One issue that I have run into several times occurs when using a USB drive connected to the Openfiler server. When the Openfiler server is rebooted, the system is able to recognize the USB drive however, it is not able to load the logical volumes and writes the following message to /var/log/messages - (also available through dmesg):
iSCSI Enterprise Target Software - version 0.4.14
iotype_init(91) register fileio
iotype_init(91) register blockio
iotype_init(91) register nullio
open_path(120) Can't open /dev/rac1/crs -2
fileio_attach(268) -2
open_path(120) Can't open /dev/rac1/asm1 -2
fileio_attach(268) -2
open_path(120) Can't open /dev/rac1/asm2 -2
fileio_attach(268) -2
open_path(120) Can't open /dev/rac1/asm3 -2
fileio_attach(268) -2
open_path(120) Can't open /dev/rac1/asm4 -2
fileio_attach(268) -2

Please note that I am not suggesting that this only occurs with USB drives connected to the Openfiler server. It may occur with other types of drives, however I have only seen it with USB drives!

If you do receive this error, you should first check the status of all logical volumes using the lvscan command from the Openfiler server:

#  
                                   lvscan
                                                                          inactive                                             '/dev/rac1/crs' [2.00 GB] inherit
                                                                          inactive                                             '/dev/rac1/asm1' [115.94 GB] inherit
                                                                          inactive                                             '/dev/rac1/asm2' [115.94 GB] inherit
                                                                          inactive                                             '/dev/rac1/asm3' [115.94 GB] inherit
                                                                          inactive                                             '/dev/rac1/asm4' [115.94 GB] inherit
                                

Notice that the status for each of the logical volumes is set to inactive - (the status for each logical volume on a working system would be set to ACTIVE).
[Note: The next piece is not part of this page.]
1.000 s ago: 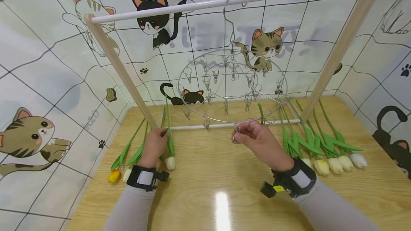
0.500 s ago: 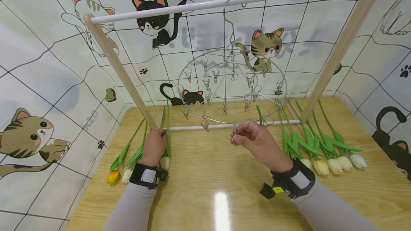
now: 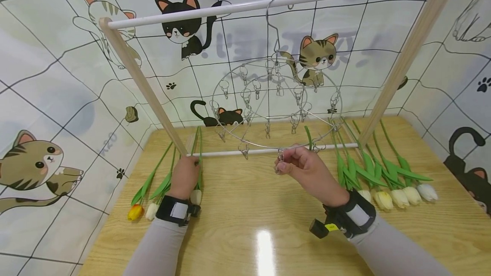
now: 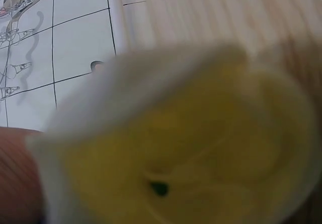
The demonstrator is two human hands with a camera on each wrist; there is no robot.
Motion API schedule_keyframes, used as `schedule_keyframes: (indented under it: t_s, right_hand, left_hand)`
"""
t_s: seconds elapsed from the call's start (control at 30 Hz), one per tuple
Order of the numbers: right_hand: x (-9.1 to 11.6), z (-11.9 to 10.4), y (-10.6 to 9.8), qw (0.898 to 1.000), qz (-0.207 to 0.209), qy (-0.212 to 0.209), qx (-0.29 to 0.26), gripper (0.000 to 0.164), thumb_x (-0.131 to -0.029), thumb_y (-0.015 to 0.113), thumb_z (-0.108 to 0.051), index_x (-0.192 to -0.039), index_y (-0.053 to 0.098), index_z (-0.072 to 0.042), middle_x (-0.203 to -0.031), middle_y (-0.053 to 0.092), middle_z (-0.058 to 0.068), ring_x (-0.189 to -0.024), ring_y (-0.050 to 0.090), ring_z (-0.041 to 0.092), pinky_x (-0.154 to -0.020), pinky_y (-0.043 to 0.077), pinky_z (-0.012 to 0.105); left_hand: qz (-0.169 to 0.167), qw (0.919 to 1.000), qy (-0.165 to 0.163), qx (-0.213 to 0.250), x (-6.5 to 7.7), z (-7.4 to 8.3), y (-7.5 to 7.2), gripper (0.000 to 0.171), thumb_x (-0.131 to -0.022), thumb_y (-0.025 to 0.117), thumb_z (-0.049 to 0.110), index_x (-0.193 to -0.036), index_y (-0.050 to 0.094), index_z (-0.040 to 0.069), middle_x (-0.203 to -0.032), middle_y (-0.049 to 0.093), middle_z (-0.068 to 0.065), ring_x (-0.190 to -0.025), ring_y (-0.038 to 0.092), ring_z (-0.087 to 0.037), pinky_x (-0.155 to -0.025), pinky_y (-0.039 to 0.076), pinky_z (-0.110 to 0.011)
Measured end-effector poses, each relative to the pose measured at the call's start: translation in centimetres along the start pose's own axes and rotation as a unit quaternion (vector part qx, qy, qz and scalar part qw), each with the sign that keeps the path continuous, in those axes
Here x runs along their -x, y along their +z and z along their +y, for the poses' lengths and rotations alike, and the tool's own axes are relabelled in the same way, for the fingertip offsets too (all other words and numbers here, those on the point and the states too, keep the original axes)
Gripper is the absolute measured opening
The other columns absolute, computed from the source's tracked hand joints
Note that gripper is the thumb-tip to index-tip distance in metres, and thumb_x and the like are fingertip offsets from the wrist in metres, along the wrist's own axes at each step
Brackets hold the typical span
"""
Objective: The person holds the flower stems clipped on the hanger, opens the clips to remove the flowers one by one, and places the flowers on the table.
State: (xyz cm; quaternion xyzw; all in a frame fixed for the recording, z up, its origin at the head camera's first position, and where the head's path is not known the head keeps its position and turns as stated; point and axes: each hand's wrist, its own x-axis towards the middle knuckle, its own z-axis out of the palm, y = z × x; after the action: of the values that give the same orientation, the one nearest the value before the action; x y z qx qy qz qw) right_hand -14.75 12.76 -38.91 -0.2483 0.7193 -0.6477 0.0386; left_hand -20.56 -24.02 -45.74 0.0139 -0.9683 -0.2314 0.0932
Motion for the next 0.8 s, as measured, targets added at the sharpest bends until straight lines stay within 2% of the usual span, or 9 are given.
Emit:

I currently know of two methods to get Openfiler to automatically load the logical volumes on reboot, both of which are described below.

Method 1

One of the first steps is to shutdown both of the Oracle RAC nodes in the cluster - ( linux1 and linux2). Then, from the Openfiler server, manually set each of the logical volumes to ACTIVE for each consecutive reboot:

#  
                                     lvchange -a y /dev/rac1/crs
#  
                                     lvchange -a y /dev/rac1/asm1
#  
                                     lvchange -a y /dev/rac1/asm2
#  
                                     lvchange -a y /dev/rac1/asm3
#  
                                     lvchange -a y /dev/rac1/asm4
                                  

Another method to set the status to active for all logical volumes is to use the Volume Group change command as follows:

#  
                                     vgscan
  Reading all physical volumes.  This may take a while...
  Found volume group "rac1" using metadata type lvm2

#  
                                     vgchange -ay
  5 logical volume(s) in volume group "rac1" now active
                                  

After setting each of the logical volumes to active, use the lvscan command again to verify the status:

#  
                                     lvscan
   
                                                                             ACTIVE                                                 '/dev/rac1/crs' [2.00 GB] inherit
   
                                                                             ACTIVE                                                 '/dev/rac1/asm1' [115.94 GB] inherit
   
                                                                             ACTIVE                                                 '/dev/rac1/asm2' [115.94 GB] inherit
   
                                                                             ACTIVE                                                 '/dev/rac1/asm3' [115.94 GB] inherit
   
                                                                             ACTIVE                                                 '/dev/rac1/asm4' [115.94 GB] inherit
                                  

As a final test, reboot the Openfiler server to ensure each of the logical volumes will be set to ACTIVE after the boot process. After you have verified that each of the logical volumes will be active on boot, check that the iSCSI target service is running:

#  
                                     service iscsi-target status
ietd (pid 2668) is running...
                                  

Finally, restart each of the Oracle RAC nodes in the cluster - ( linux1 and linux2).

Method 2

This method was kindly provided by Martin Jones. His workaround includes amending the /etc/rc.sysinit script to basically wait for the USB disk ( /dev/sda in my example) to be detected. After making the changes to the /etc/rc.sysinit script (described below), verify the external drives are powered on and then reboot the Openfiler server.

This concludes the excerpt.